> **What needs to be done**: Lines in the listing below that include the word "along" need to be copied.

Content starts

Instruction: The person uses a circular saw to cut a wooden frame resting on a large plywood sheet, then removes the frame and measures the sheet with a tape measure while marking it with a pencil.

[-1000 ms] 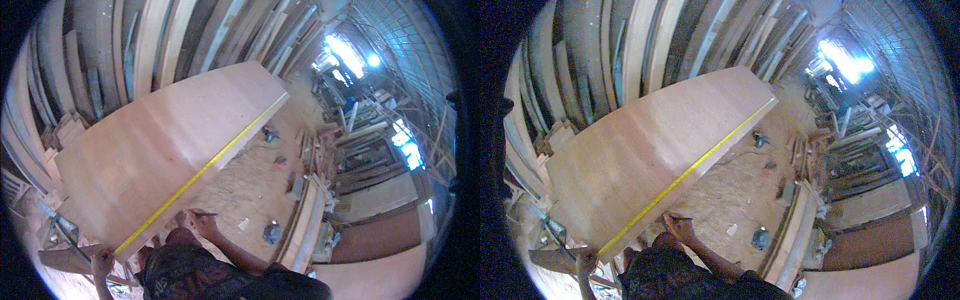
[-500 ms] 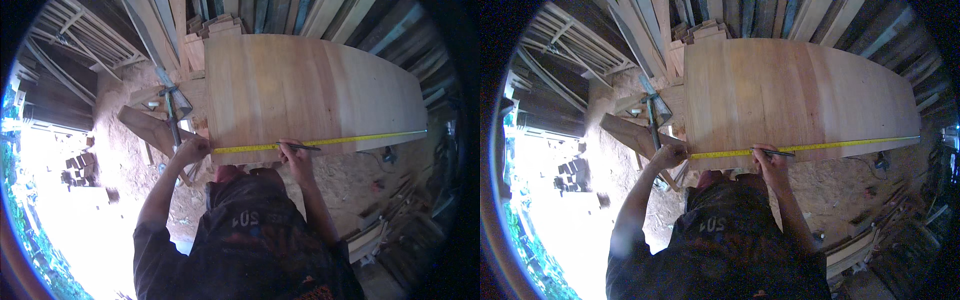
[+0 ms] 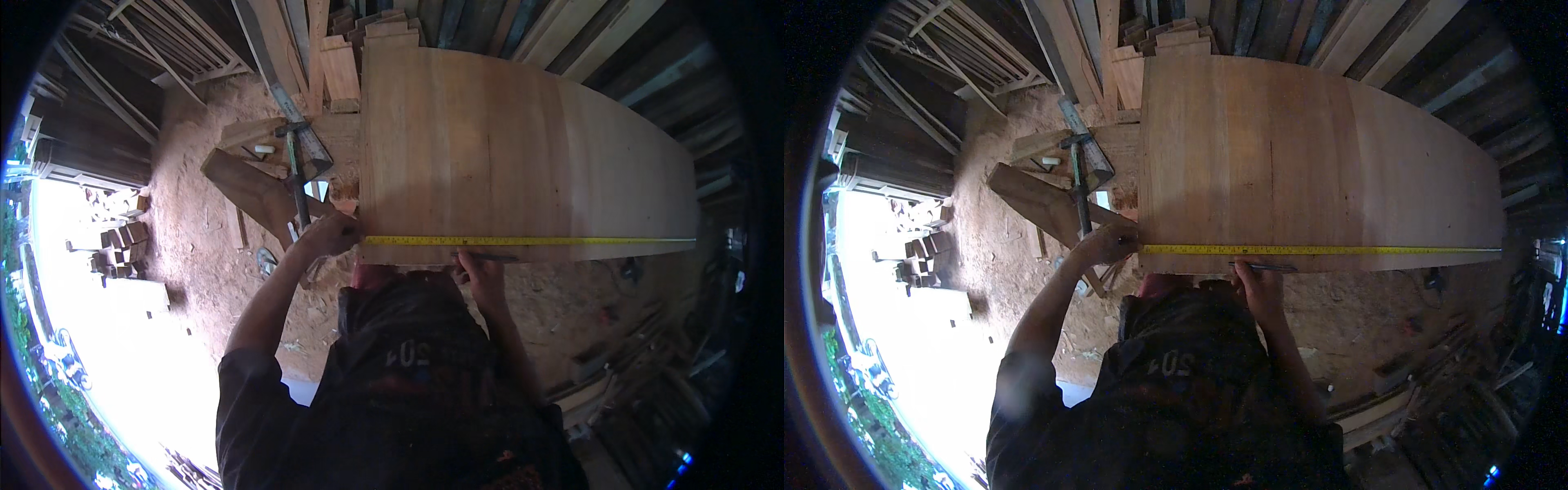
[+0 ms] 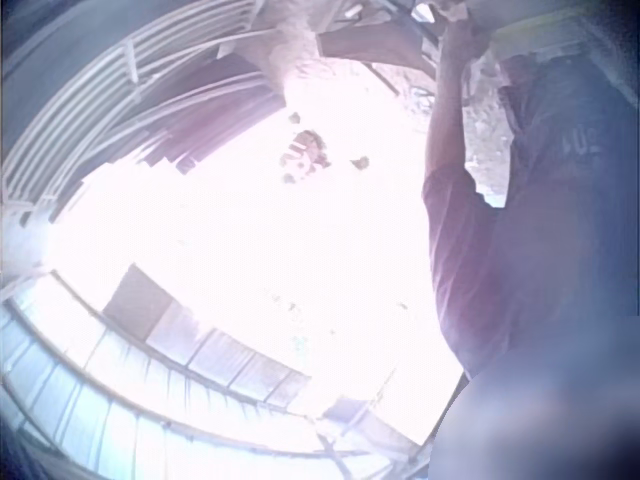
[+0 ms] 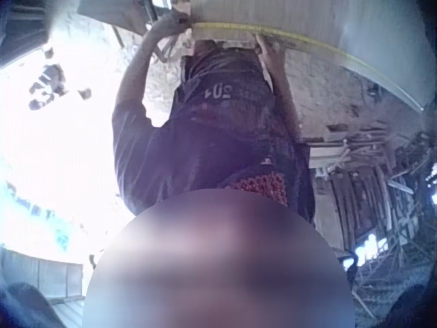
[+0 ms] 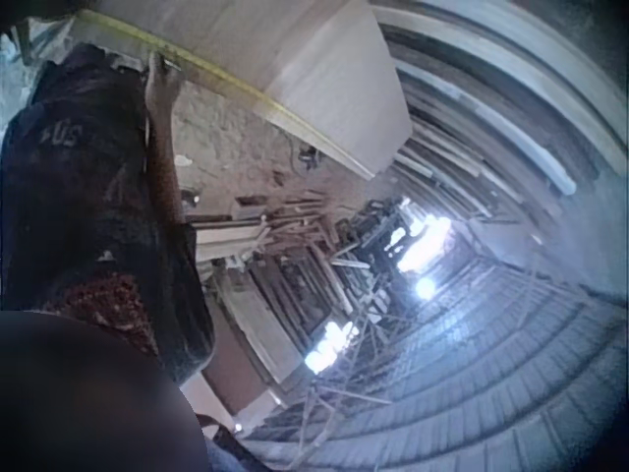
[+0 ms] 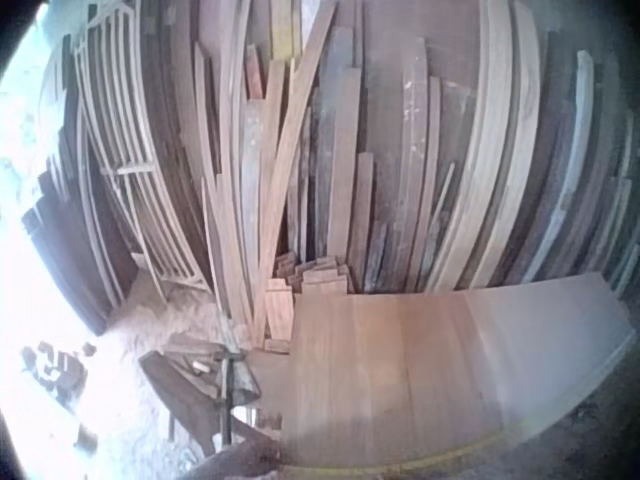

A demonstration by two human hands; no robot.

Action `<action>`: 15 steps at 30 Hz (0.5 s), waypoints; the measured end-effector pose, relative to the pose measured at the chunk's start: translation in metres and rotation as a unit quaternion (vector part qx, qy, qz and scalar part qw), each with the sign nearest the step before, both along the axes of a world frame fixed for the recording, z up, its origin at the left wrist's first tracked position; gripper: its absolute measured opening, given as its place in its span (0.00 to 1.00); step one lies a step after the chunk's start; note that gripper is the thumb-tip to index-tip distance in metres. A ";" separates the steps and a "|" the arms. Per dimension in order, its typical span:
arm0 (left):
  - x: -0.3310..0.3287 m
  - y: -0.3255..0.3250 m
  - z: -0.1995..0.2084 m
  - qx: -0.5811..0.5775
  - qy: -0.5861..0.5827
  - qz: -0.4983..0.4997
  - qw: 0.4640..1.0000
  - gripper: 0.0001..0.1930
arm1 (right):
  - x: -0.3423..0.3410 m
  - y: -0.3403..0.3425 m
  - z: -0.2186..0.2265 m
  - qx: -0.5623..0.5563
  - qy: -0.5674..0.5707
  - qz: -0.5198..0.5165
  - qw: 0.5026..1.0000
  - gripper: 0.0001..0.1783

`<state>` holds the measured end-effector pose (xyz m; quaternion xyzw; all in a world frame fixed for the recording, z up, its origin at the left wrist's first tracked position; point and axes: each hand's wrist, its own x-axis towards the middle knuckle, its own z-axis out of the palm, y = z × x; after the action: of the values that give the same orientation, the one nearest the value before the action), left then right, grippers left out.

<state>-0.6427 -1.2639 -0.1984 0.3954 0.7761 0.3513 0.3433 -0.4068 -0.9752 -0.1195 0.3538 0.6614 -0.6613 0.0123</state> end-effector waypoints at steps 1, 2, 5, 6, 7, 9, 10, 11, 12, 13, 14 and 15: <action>0.000 -0.001 -0.001 -0.008 0.007 0.003 1.000 0.09 | 0.004 0.001 -0.001 0.010 -0.019 -0.003 1.000 0.11; -0.001 -0.001 -0.002 -0.019 0.004 -0.003 1.000 0.09 | 0.008 0.003 -0.001 0.027 -0.048 -0.009 0.998 0.12; 0.000 -0.002 0.001 -0.035 -0.016 0.010 0.999 0.10 | 0.017 0.004 -0.003 0.009 -0.028 -0.052 0.998 0.12; 0.000 -0.002 0.003 -0.049 -0.030 0.015 0.998 0.10 | 0.019 0.005 -0.003 0.017 -0.027 -0.052 0.998 0.12; 0.000 -0.002 0.005 -0.037 -0.035 0.019 0.999 0.10 | 0.020 0.006 -0.004 0.022 -0.031 -0.052 0.998 0.12; -0.001 -0.002 0.012 -0.039 -0.063 0.018 0.997 0.10 | 0.021 0.006 -0.003 0.022 -0.033 -0.054 0.998 0.12; -0.001 -0.002 0.015 -0.049 -0.055 0.018 0.997 0.11 | 0.020 0.006 -0.003 0.019 -0.031 -0.056 0.998 0.13; -0.002 -0.002 0.018 -0.060 -0.055 0.017 0.997 0.11 | 0.020 0.005 -0.002 0.013 -0.028 -0.059 0.998 0.13; -0.002 -0.002 0.020 -0.072 -0.067 0.024 0.995 0.11 | 0.019 0.004 -0.002 0.016 -0.027 -0.057 0.998 0.13; -0.003 -0.002 0.020 -0.056 -0.043 0.015 0.997 0.11 | 0.017 0.003 -0.001 0.017 -0.025 -0.056 0.998 0.13; -0.003 -0.002 0.019 -0.041 -0.032 0.013 0.999 0.11 | 0.016 0.001 0.000 0.019 -0.025 -0.060 0.998 0.12; -0.003 -0.003 0.015 -0.041 -0.032 0.014 0.999 0.11 | 0.015 0.000 0.001 0.021 -0.025 -0.057 0.998 0.12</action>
<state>-0.6460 -1.2672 -0.1830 0.3592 0.7839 0.3362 0.3786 -0.3918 -0.9754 -0.1189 0.4076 0.6535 -0.6376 -0.0167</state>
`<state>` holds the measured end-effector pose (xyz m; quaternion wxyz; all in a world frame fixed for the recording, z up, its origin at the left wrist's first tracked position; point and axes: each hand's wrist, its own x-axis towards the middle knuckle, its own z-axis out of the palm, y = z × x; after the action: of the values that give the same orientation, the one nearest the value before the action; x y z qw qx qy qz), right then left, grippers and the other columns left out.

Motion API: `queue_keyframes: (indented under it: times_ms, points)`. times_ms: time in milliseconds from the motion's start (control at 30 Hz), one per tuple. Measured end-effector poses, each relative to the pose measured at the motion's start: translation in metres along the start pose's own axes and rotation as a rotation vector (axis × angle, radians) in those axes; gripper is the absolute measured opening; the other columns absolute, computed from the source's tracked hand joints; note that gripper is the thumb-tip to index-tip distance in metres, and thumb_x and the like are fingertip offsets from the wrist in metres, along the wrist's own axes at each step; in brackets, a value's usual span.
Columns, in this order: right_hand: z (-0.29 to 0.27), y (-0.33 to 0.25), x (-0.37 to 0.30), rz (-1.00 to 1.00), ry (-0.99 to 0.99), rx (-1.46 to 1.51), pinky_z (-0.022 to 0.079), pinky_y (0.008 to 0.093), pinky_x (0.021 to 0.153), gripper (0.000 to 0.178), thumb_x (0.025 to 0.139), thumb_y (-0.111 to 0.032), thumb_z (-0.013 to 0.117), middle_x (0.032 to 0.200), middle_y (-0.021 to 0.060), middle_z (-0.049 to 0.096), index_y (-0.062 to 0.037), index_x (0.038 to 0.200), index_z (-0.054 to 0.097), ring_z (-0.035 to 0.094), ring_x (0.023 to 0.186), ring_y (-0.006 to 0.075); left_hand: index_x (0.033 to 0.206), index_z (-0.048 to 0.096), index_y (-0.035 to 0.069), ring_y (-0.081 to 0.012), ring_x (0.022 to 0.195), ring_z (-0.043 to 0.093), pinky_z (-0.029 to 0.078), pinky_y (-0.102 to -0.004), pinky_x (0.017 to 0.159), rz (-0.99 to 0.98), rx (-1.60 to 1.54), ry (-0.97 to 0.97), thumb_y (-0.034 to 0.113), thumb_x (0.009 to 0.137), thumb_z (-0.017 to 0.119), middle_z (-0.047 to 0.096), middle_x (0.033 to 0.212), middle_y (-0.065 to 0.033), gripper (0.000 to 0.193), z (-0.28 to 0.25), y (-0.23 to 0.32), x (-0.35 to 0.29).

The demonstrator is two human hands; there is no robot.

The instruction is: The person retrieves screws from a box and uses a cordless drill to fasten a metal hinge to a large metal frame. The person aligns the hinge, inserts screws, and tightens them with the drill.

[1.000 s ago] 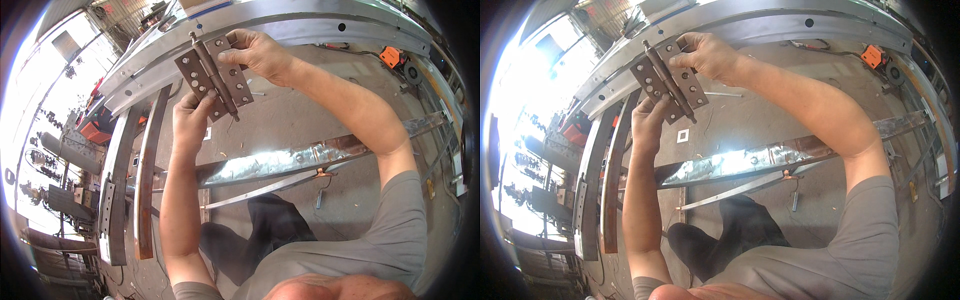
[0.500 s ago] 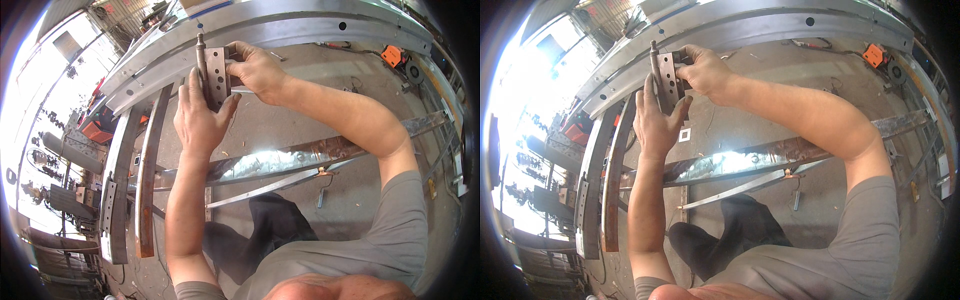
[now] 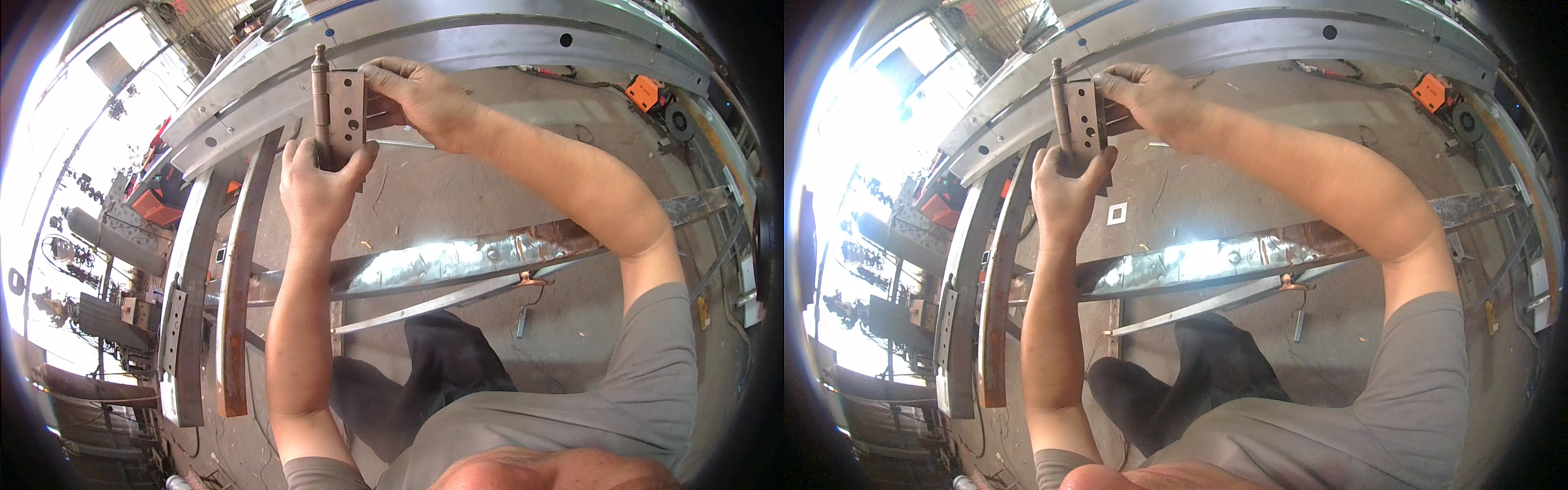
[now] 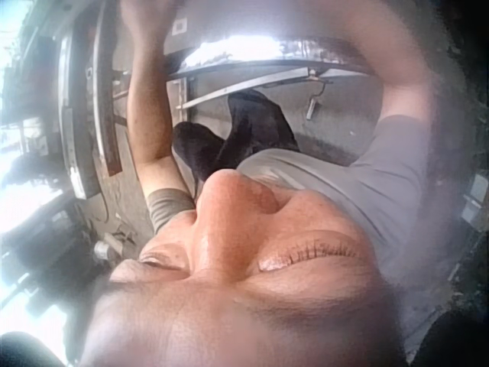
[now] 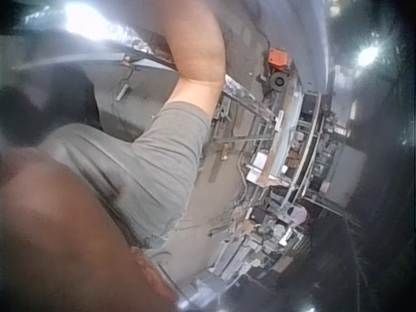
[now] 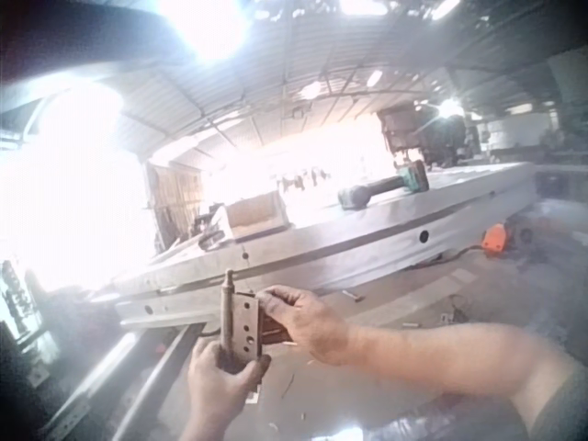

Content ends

> **Answer box**:
Action `<action>`: 15 steps at 30 Hz (0.5 s), waypoints; the measured end-effector pose, relative to the pose measured at the chunk's start: translation in metres and rotation as a unit quaternion (vector part qx, qy, qz and scalar part qw), each with the sign nearest the step before, both along the axes of a world frame fixed for the recording, z up, its origin at the left wrist's first tracked position; gripper: its absolute measured opening, given as its place in its span (0.00 to 1.00); step one lies a step after the chunk's start; note that gripper is the thumb-tip to index-tip distance in metres. A ";" separates the steps and a "|" the arms. Per dimension in order, its typical span:
Motion API: `queue_keyframes: (indented under it: times_ms, points)`. times_ms: time in milliseconds from the motion's start (control at 30 Hz), one per tuple. Measured end-effector poses, each relative to the pose measured at the motion's start: translation in metres along the start pose's own axes and rotation as a rotation vector (axis × angle, radians) in those axes; gripper is the absolute measured opening; the other columns absolute, computed from the source's tracked hand joints; note that gripper is the thumb-tip to index-tip distance in metres, and thumb_x and the like are fingertip offsets from the wrist in metres, along the wrist's own axes at each step; in brackets, a value's usual span.

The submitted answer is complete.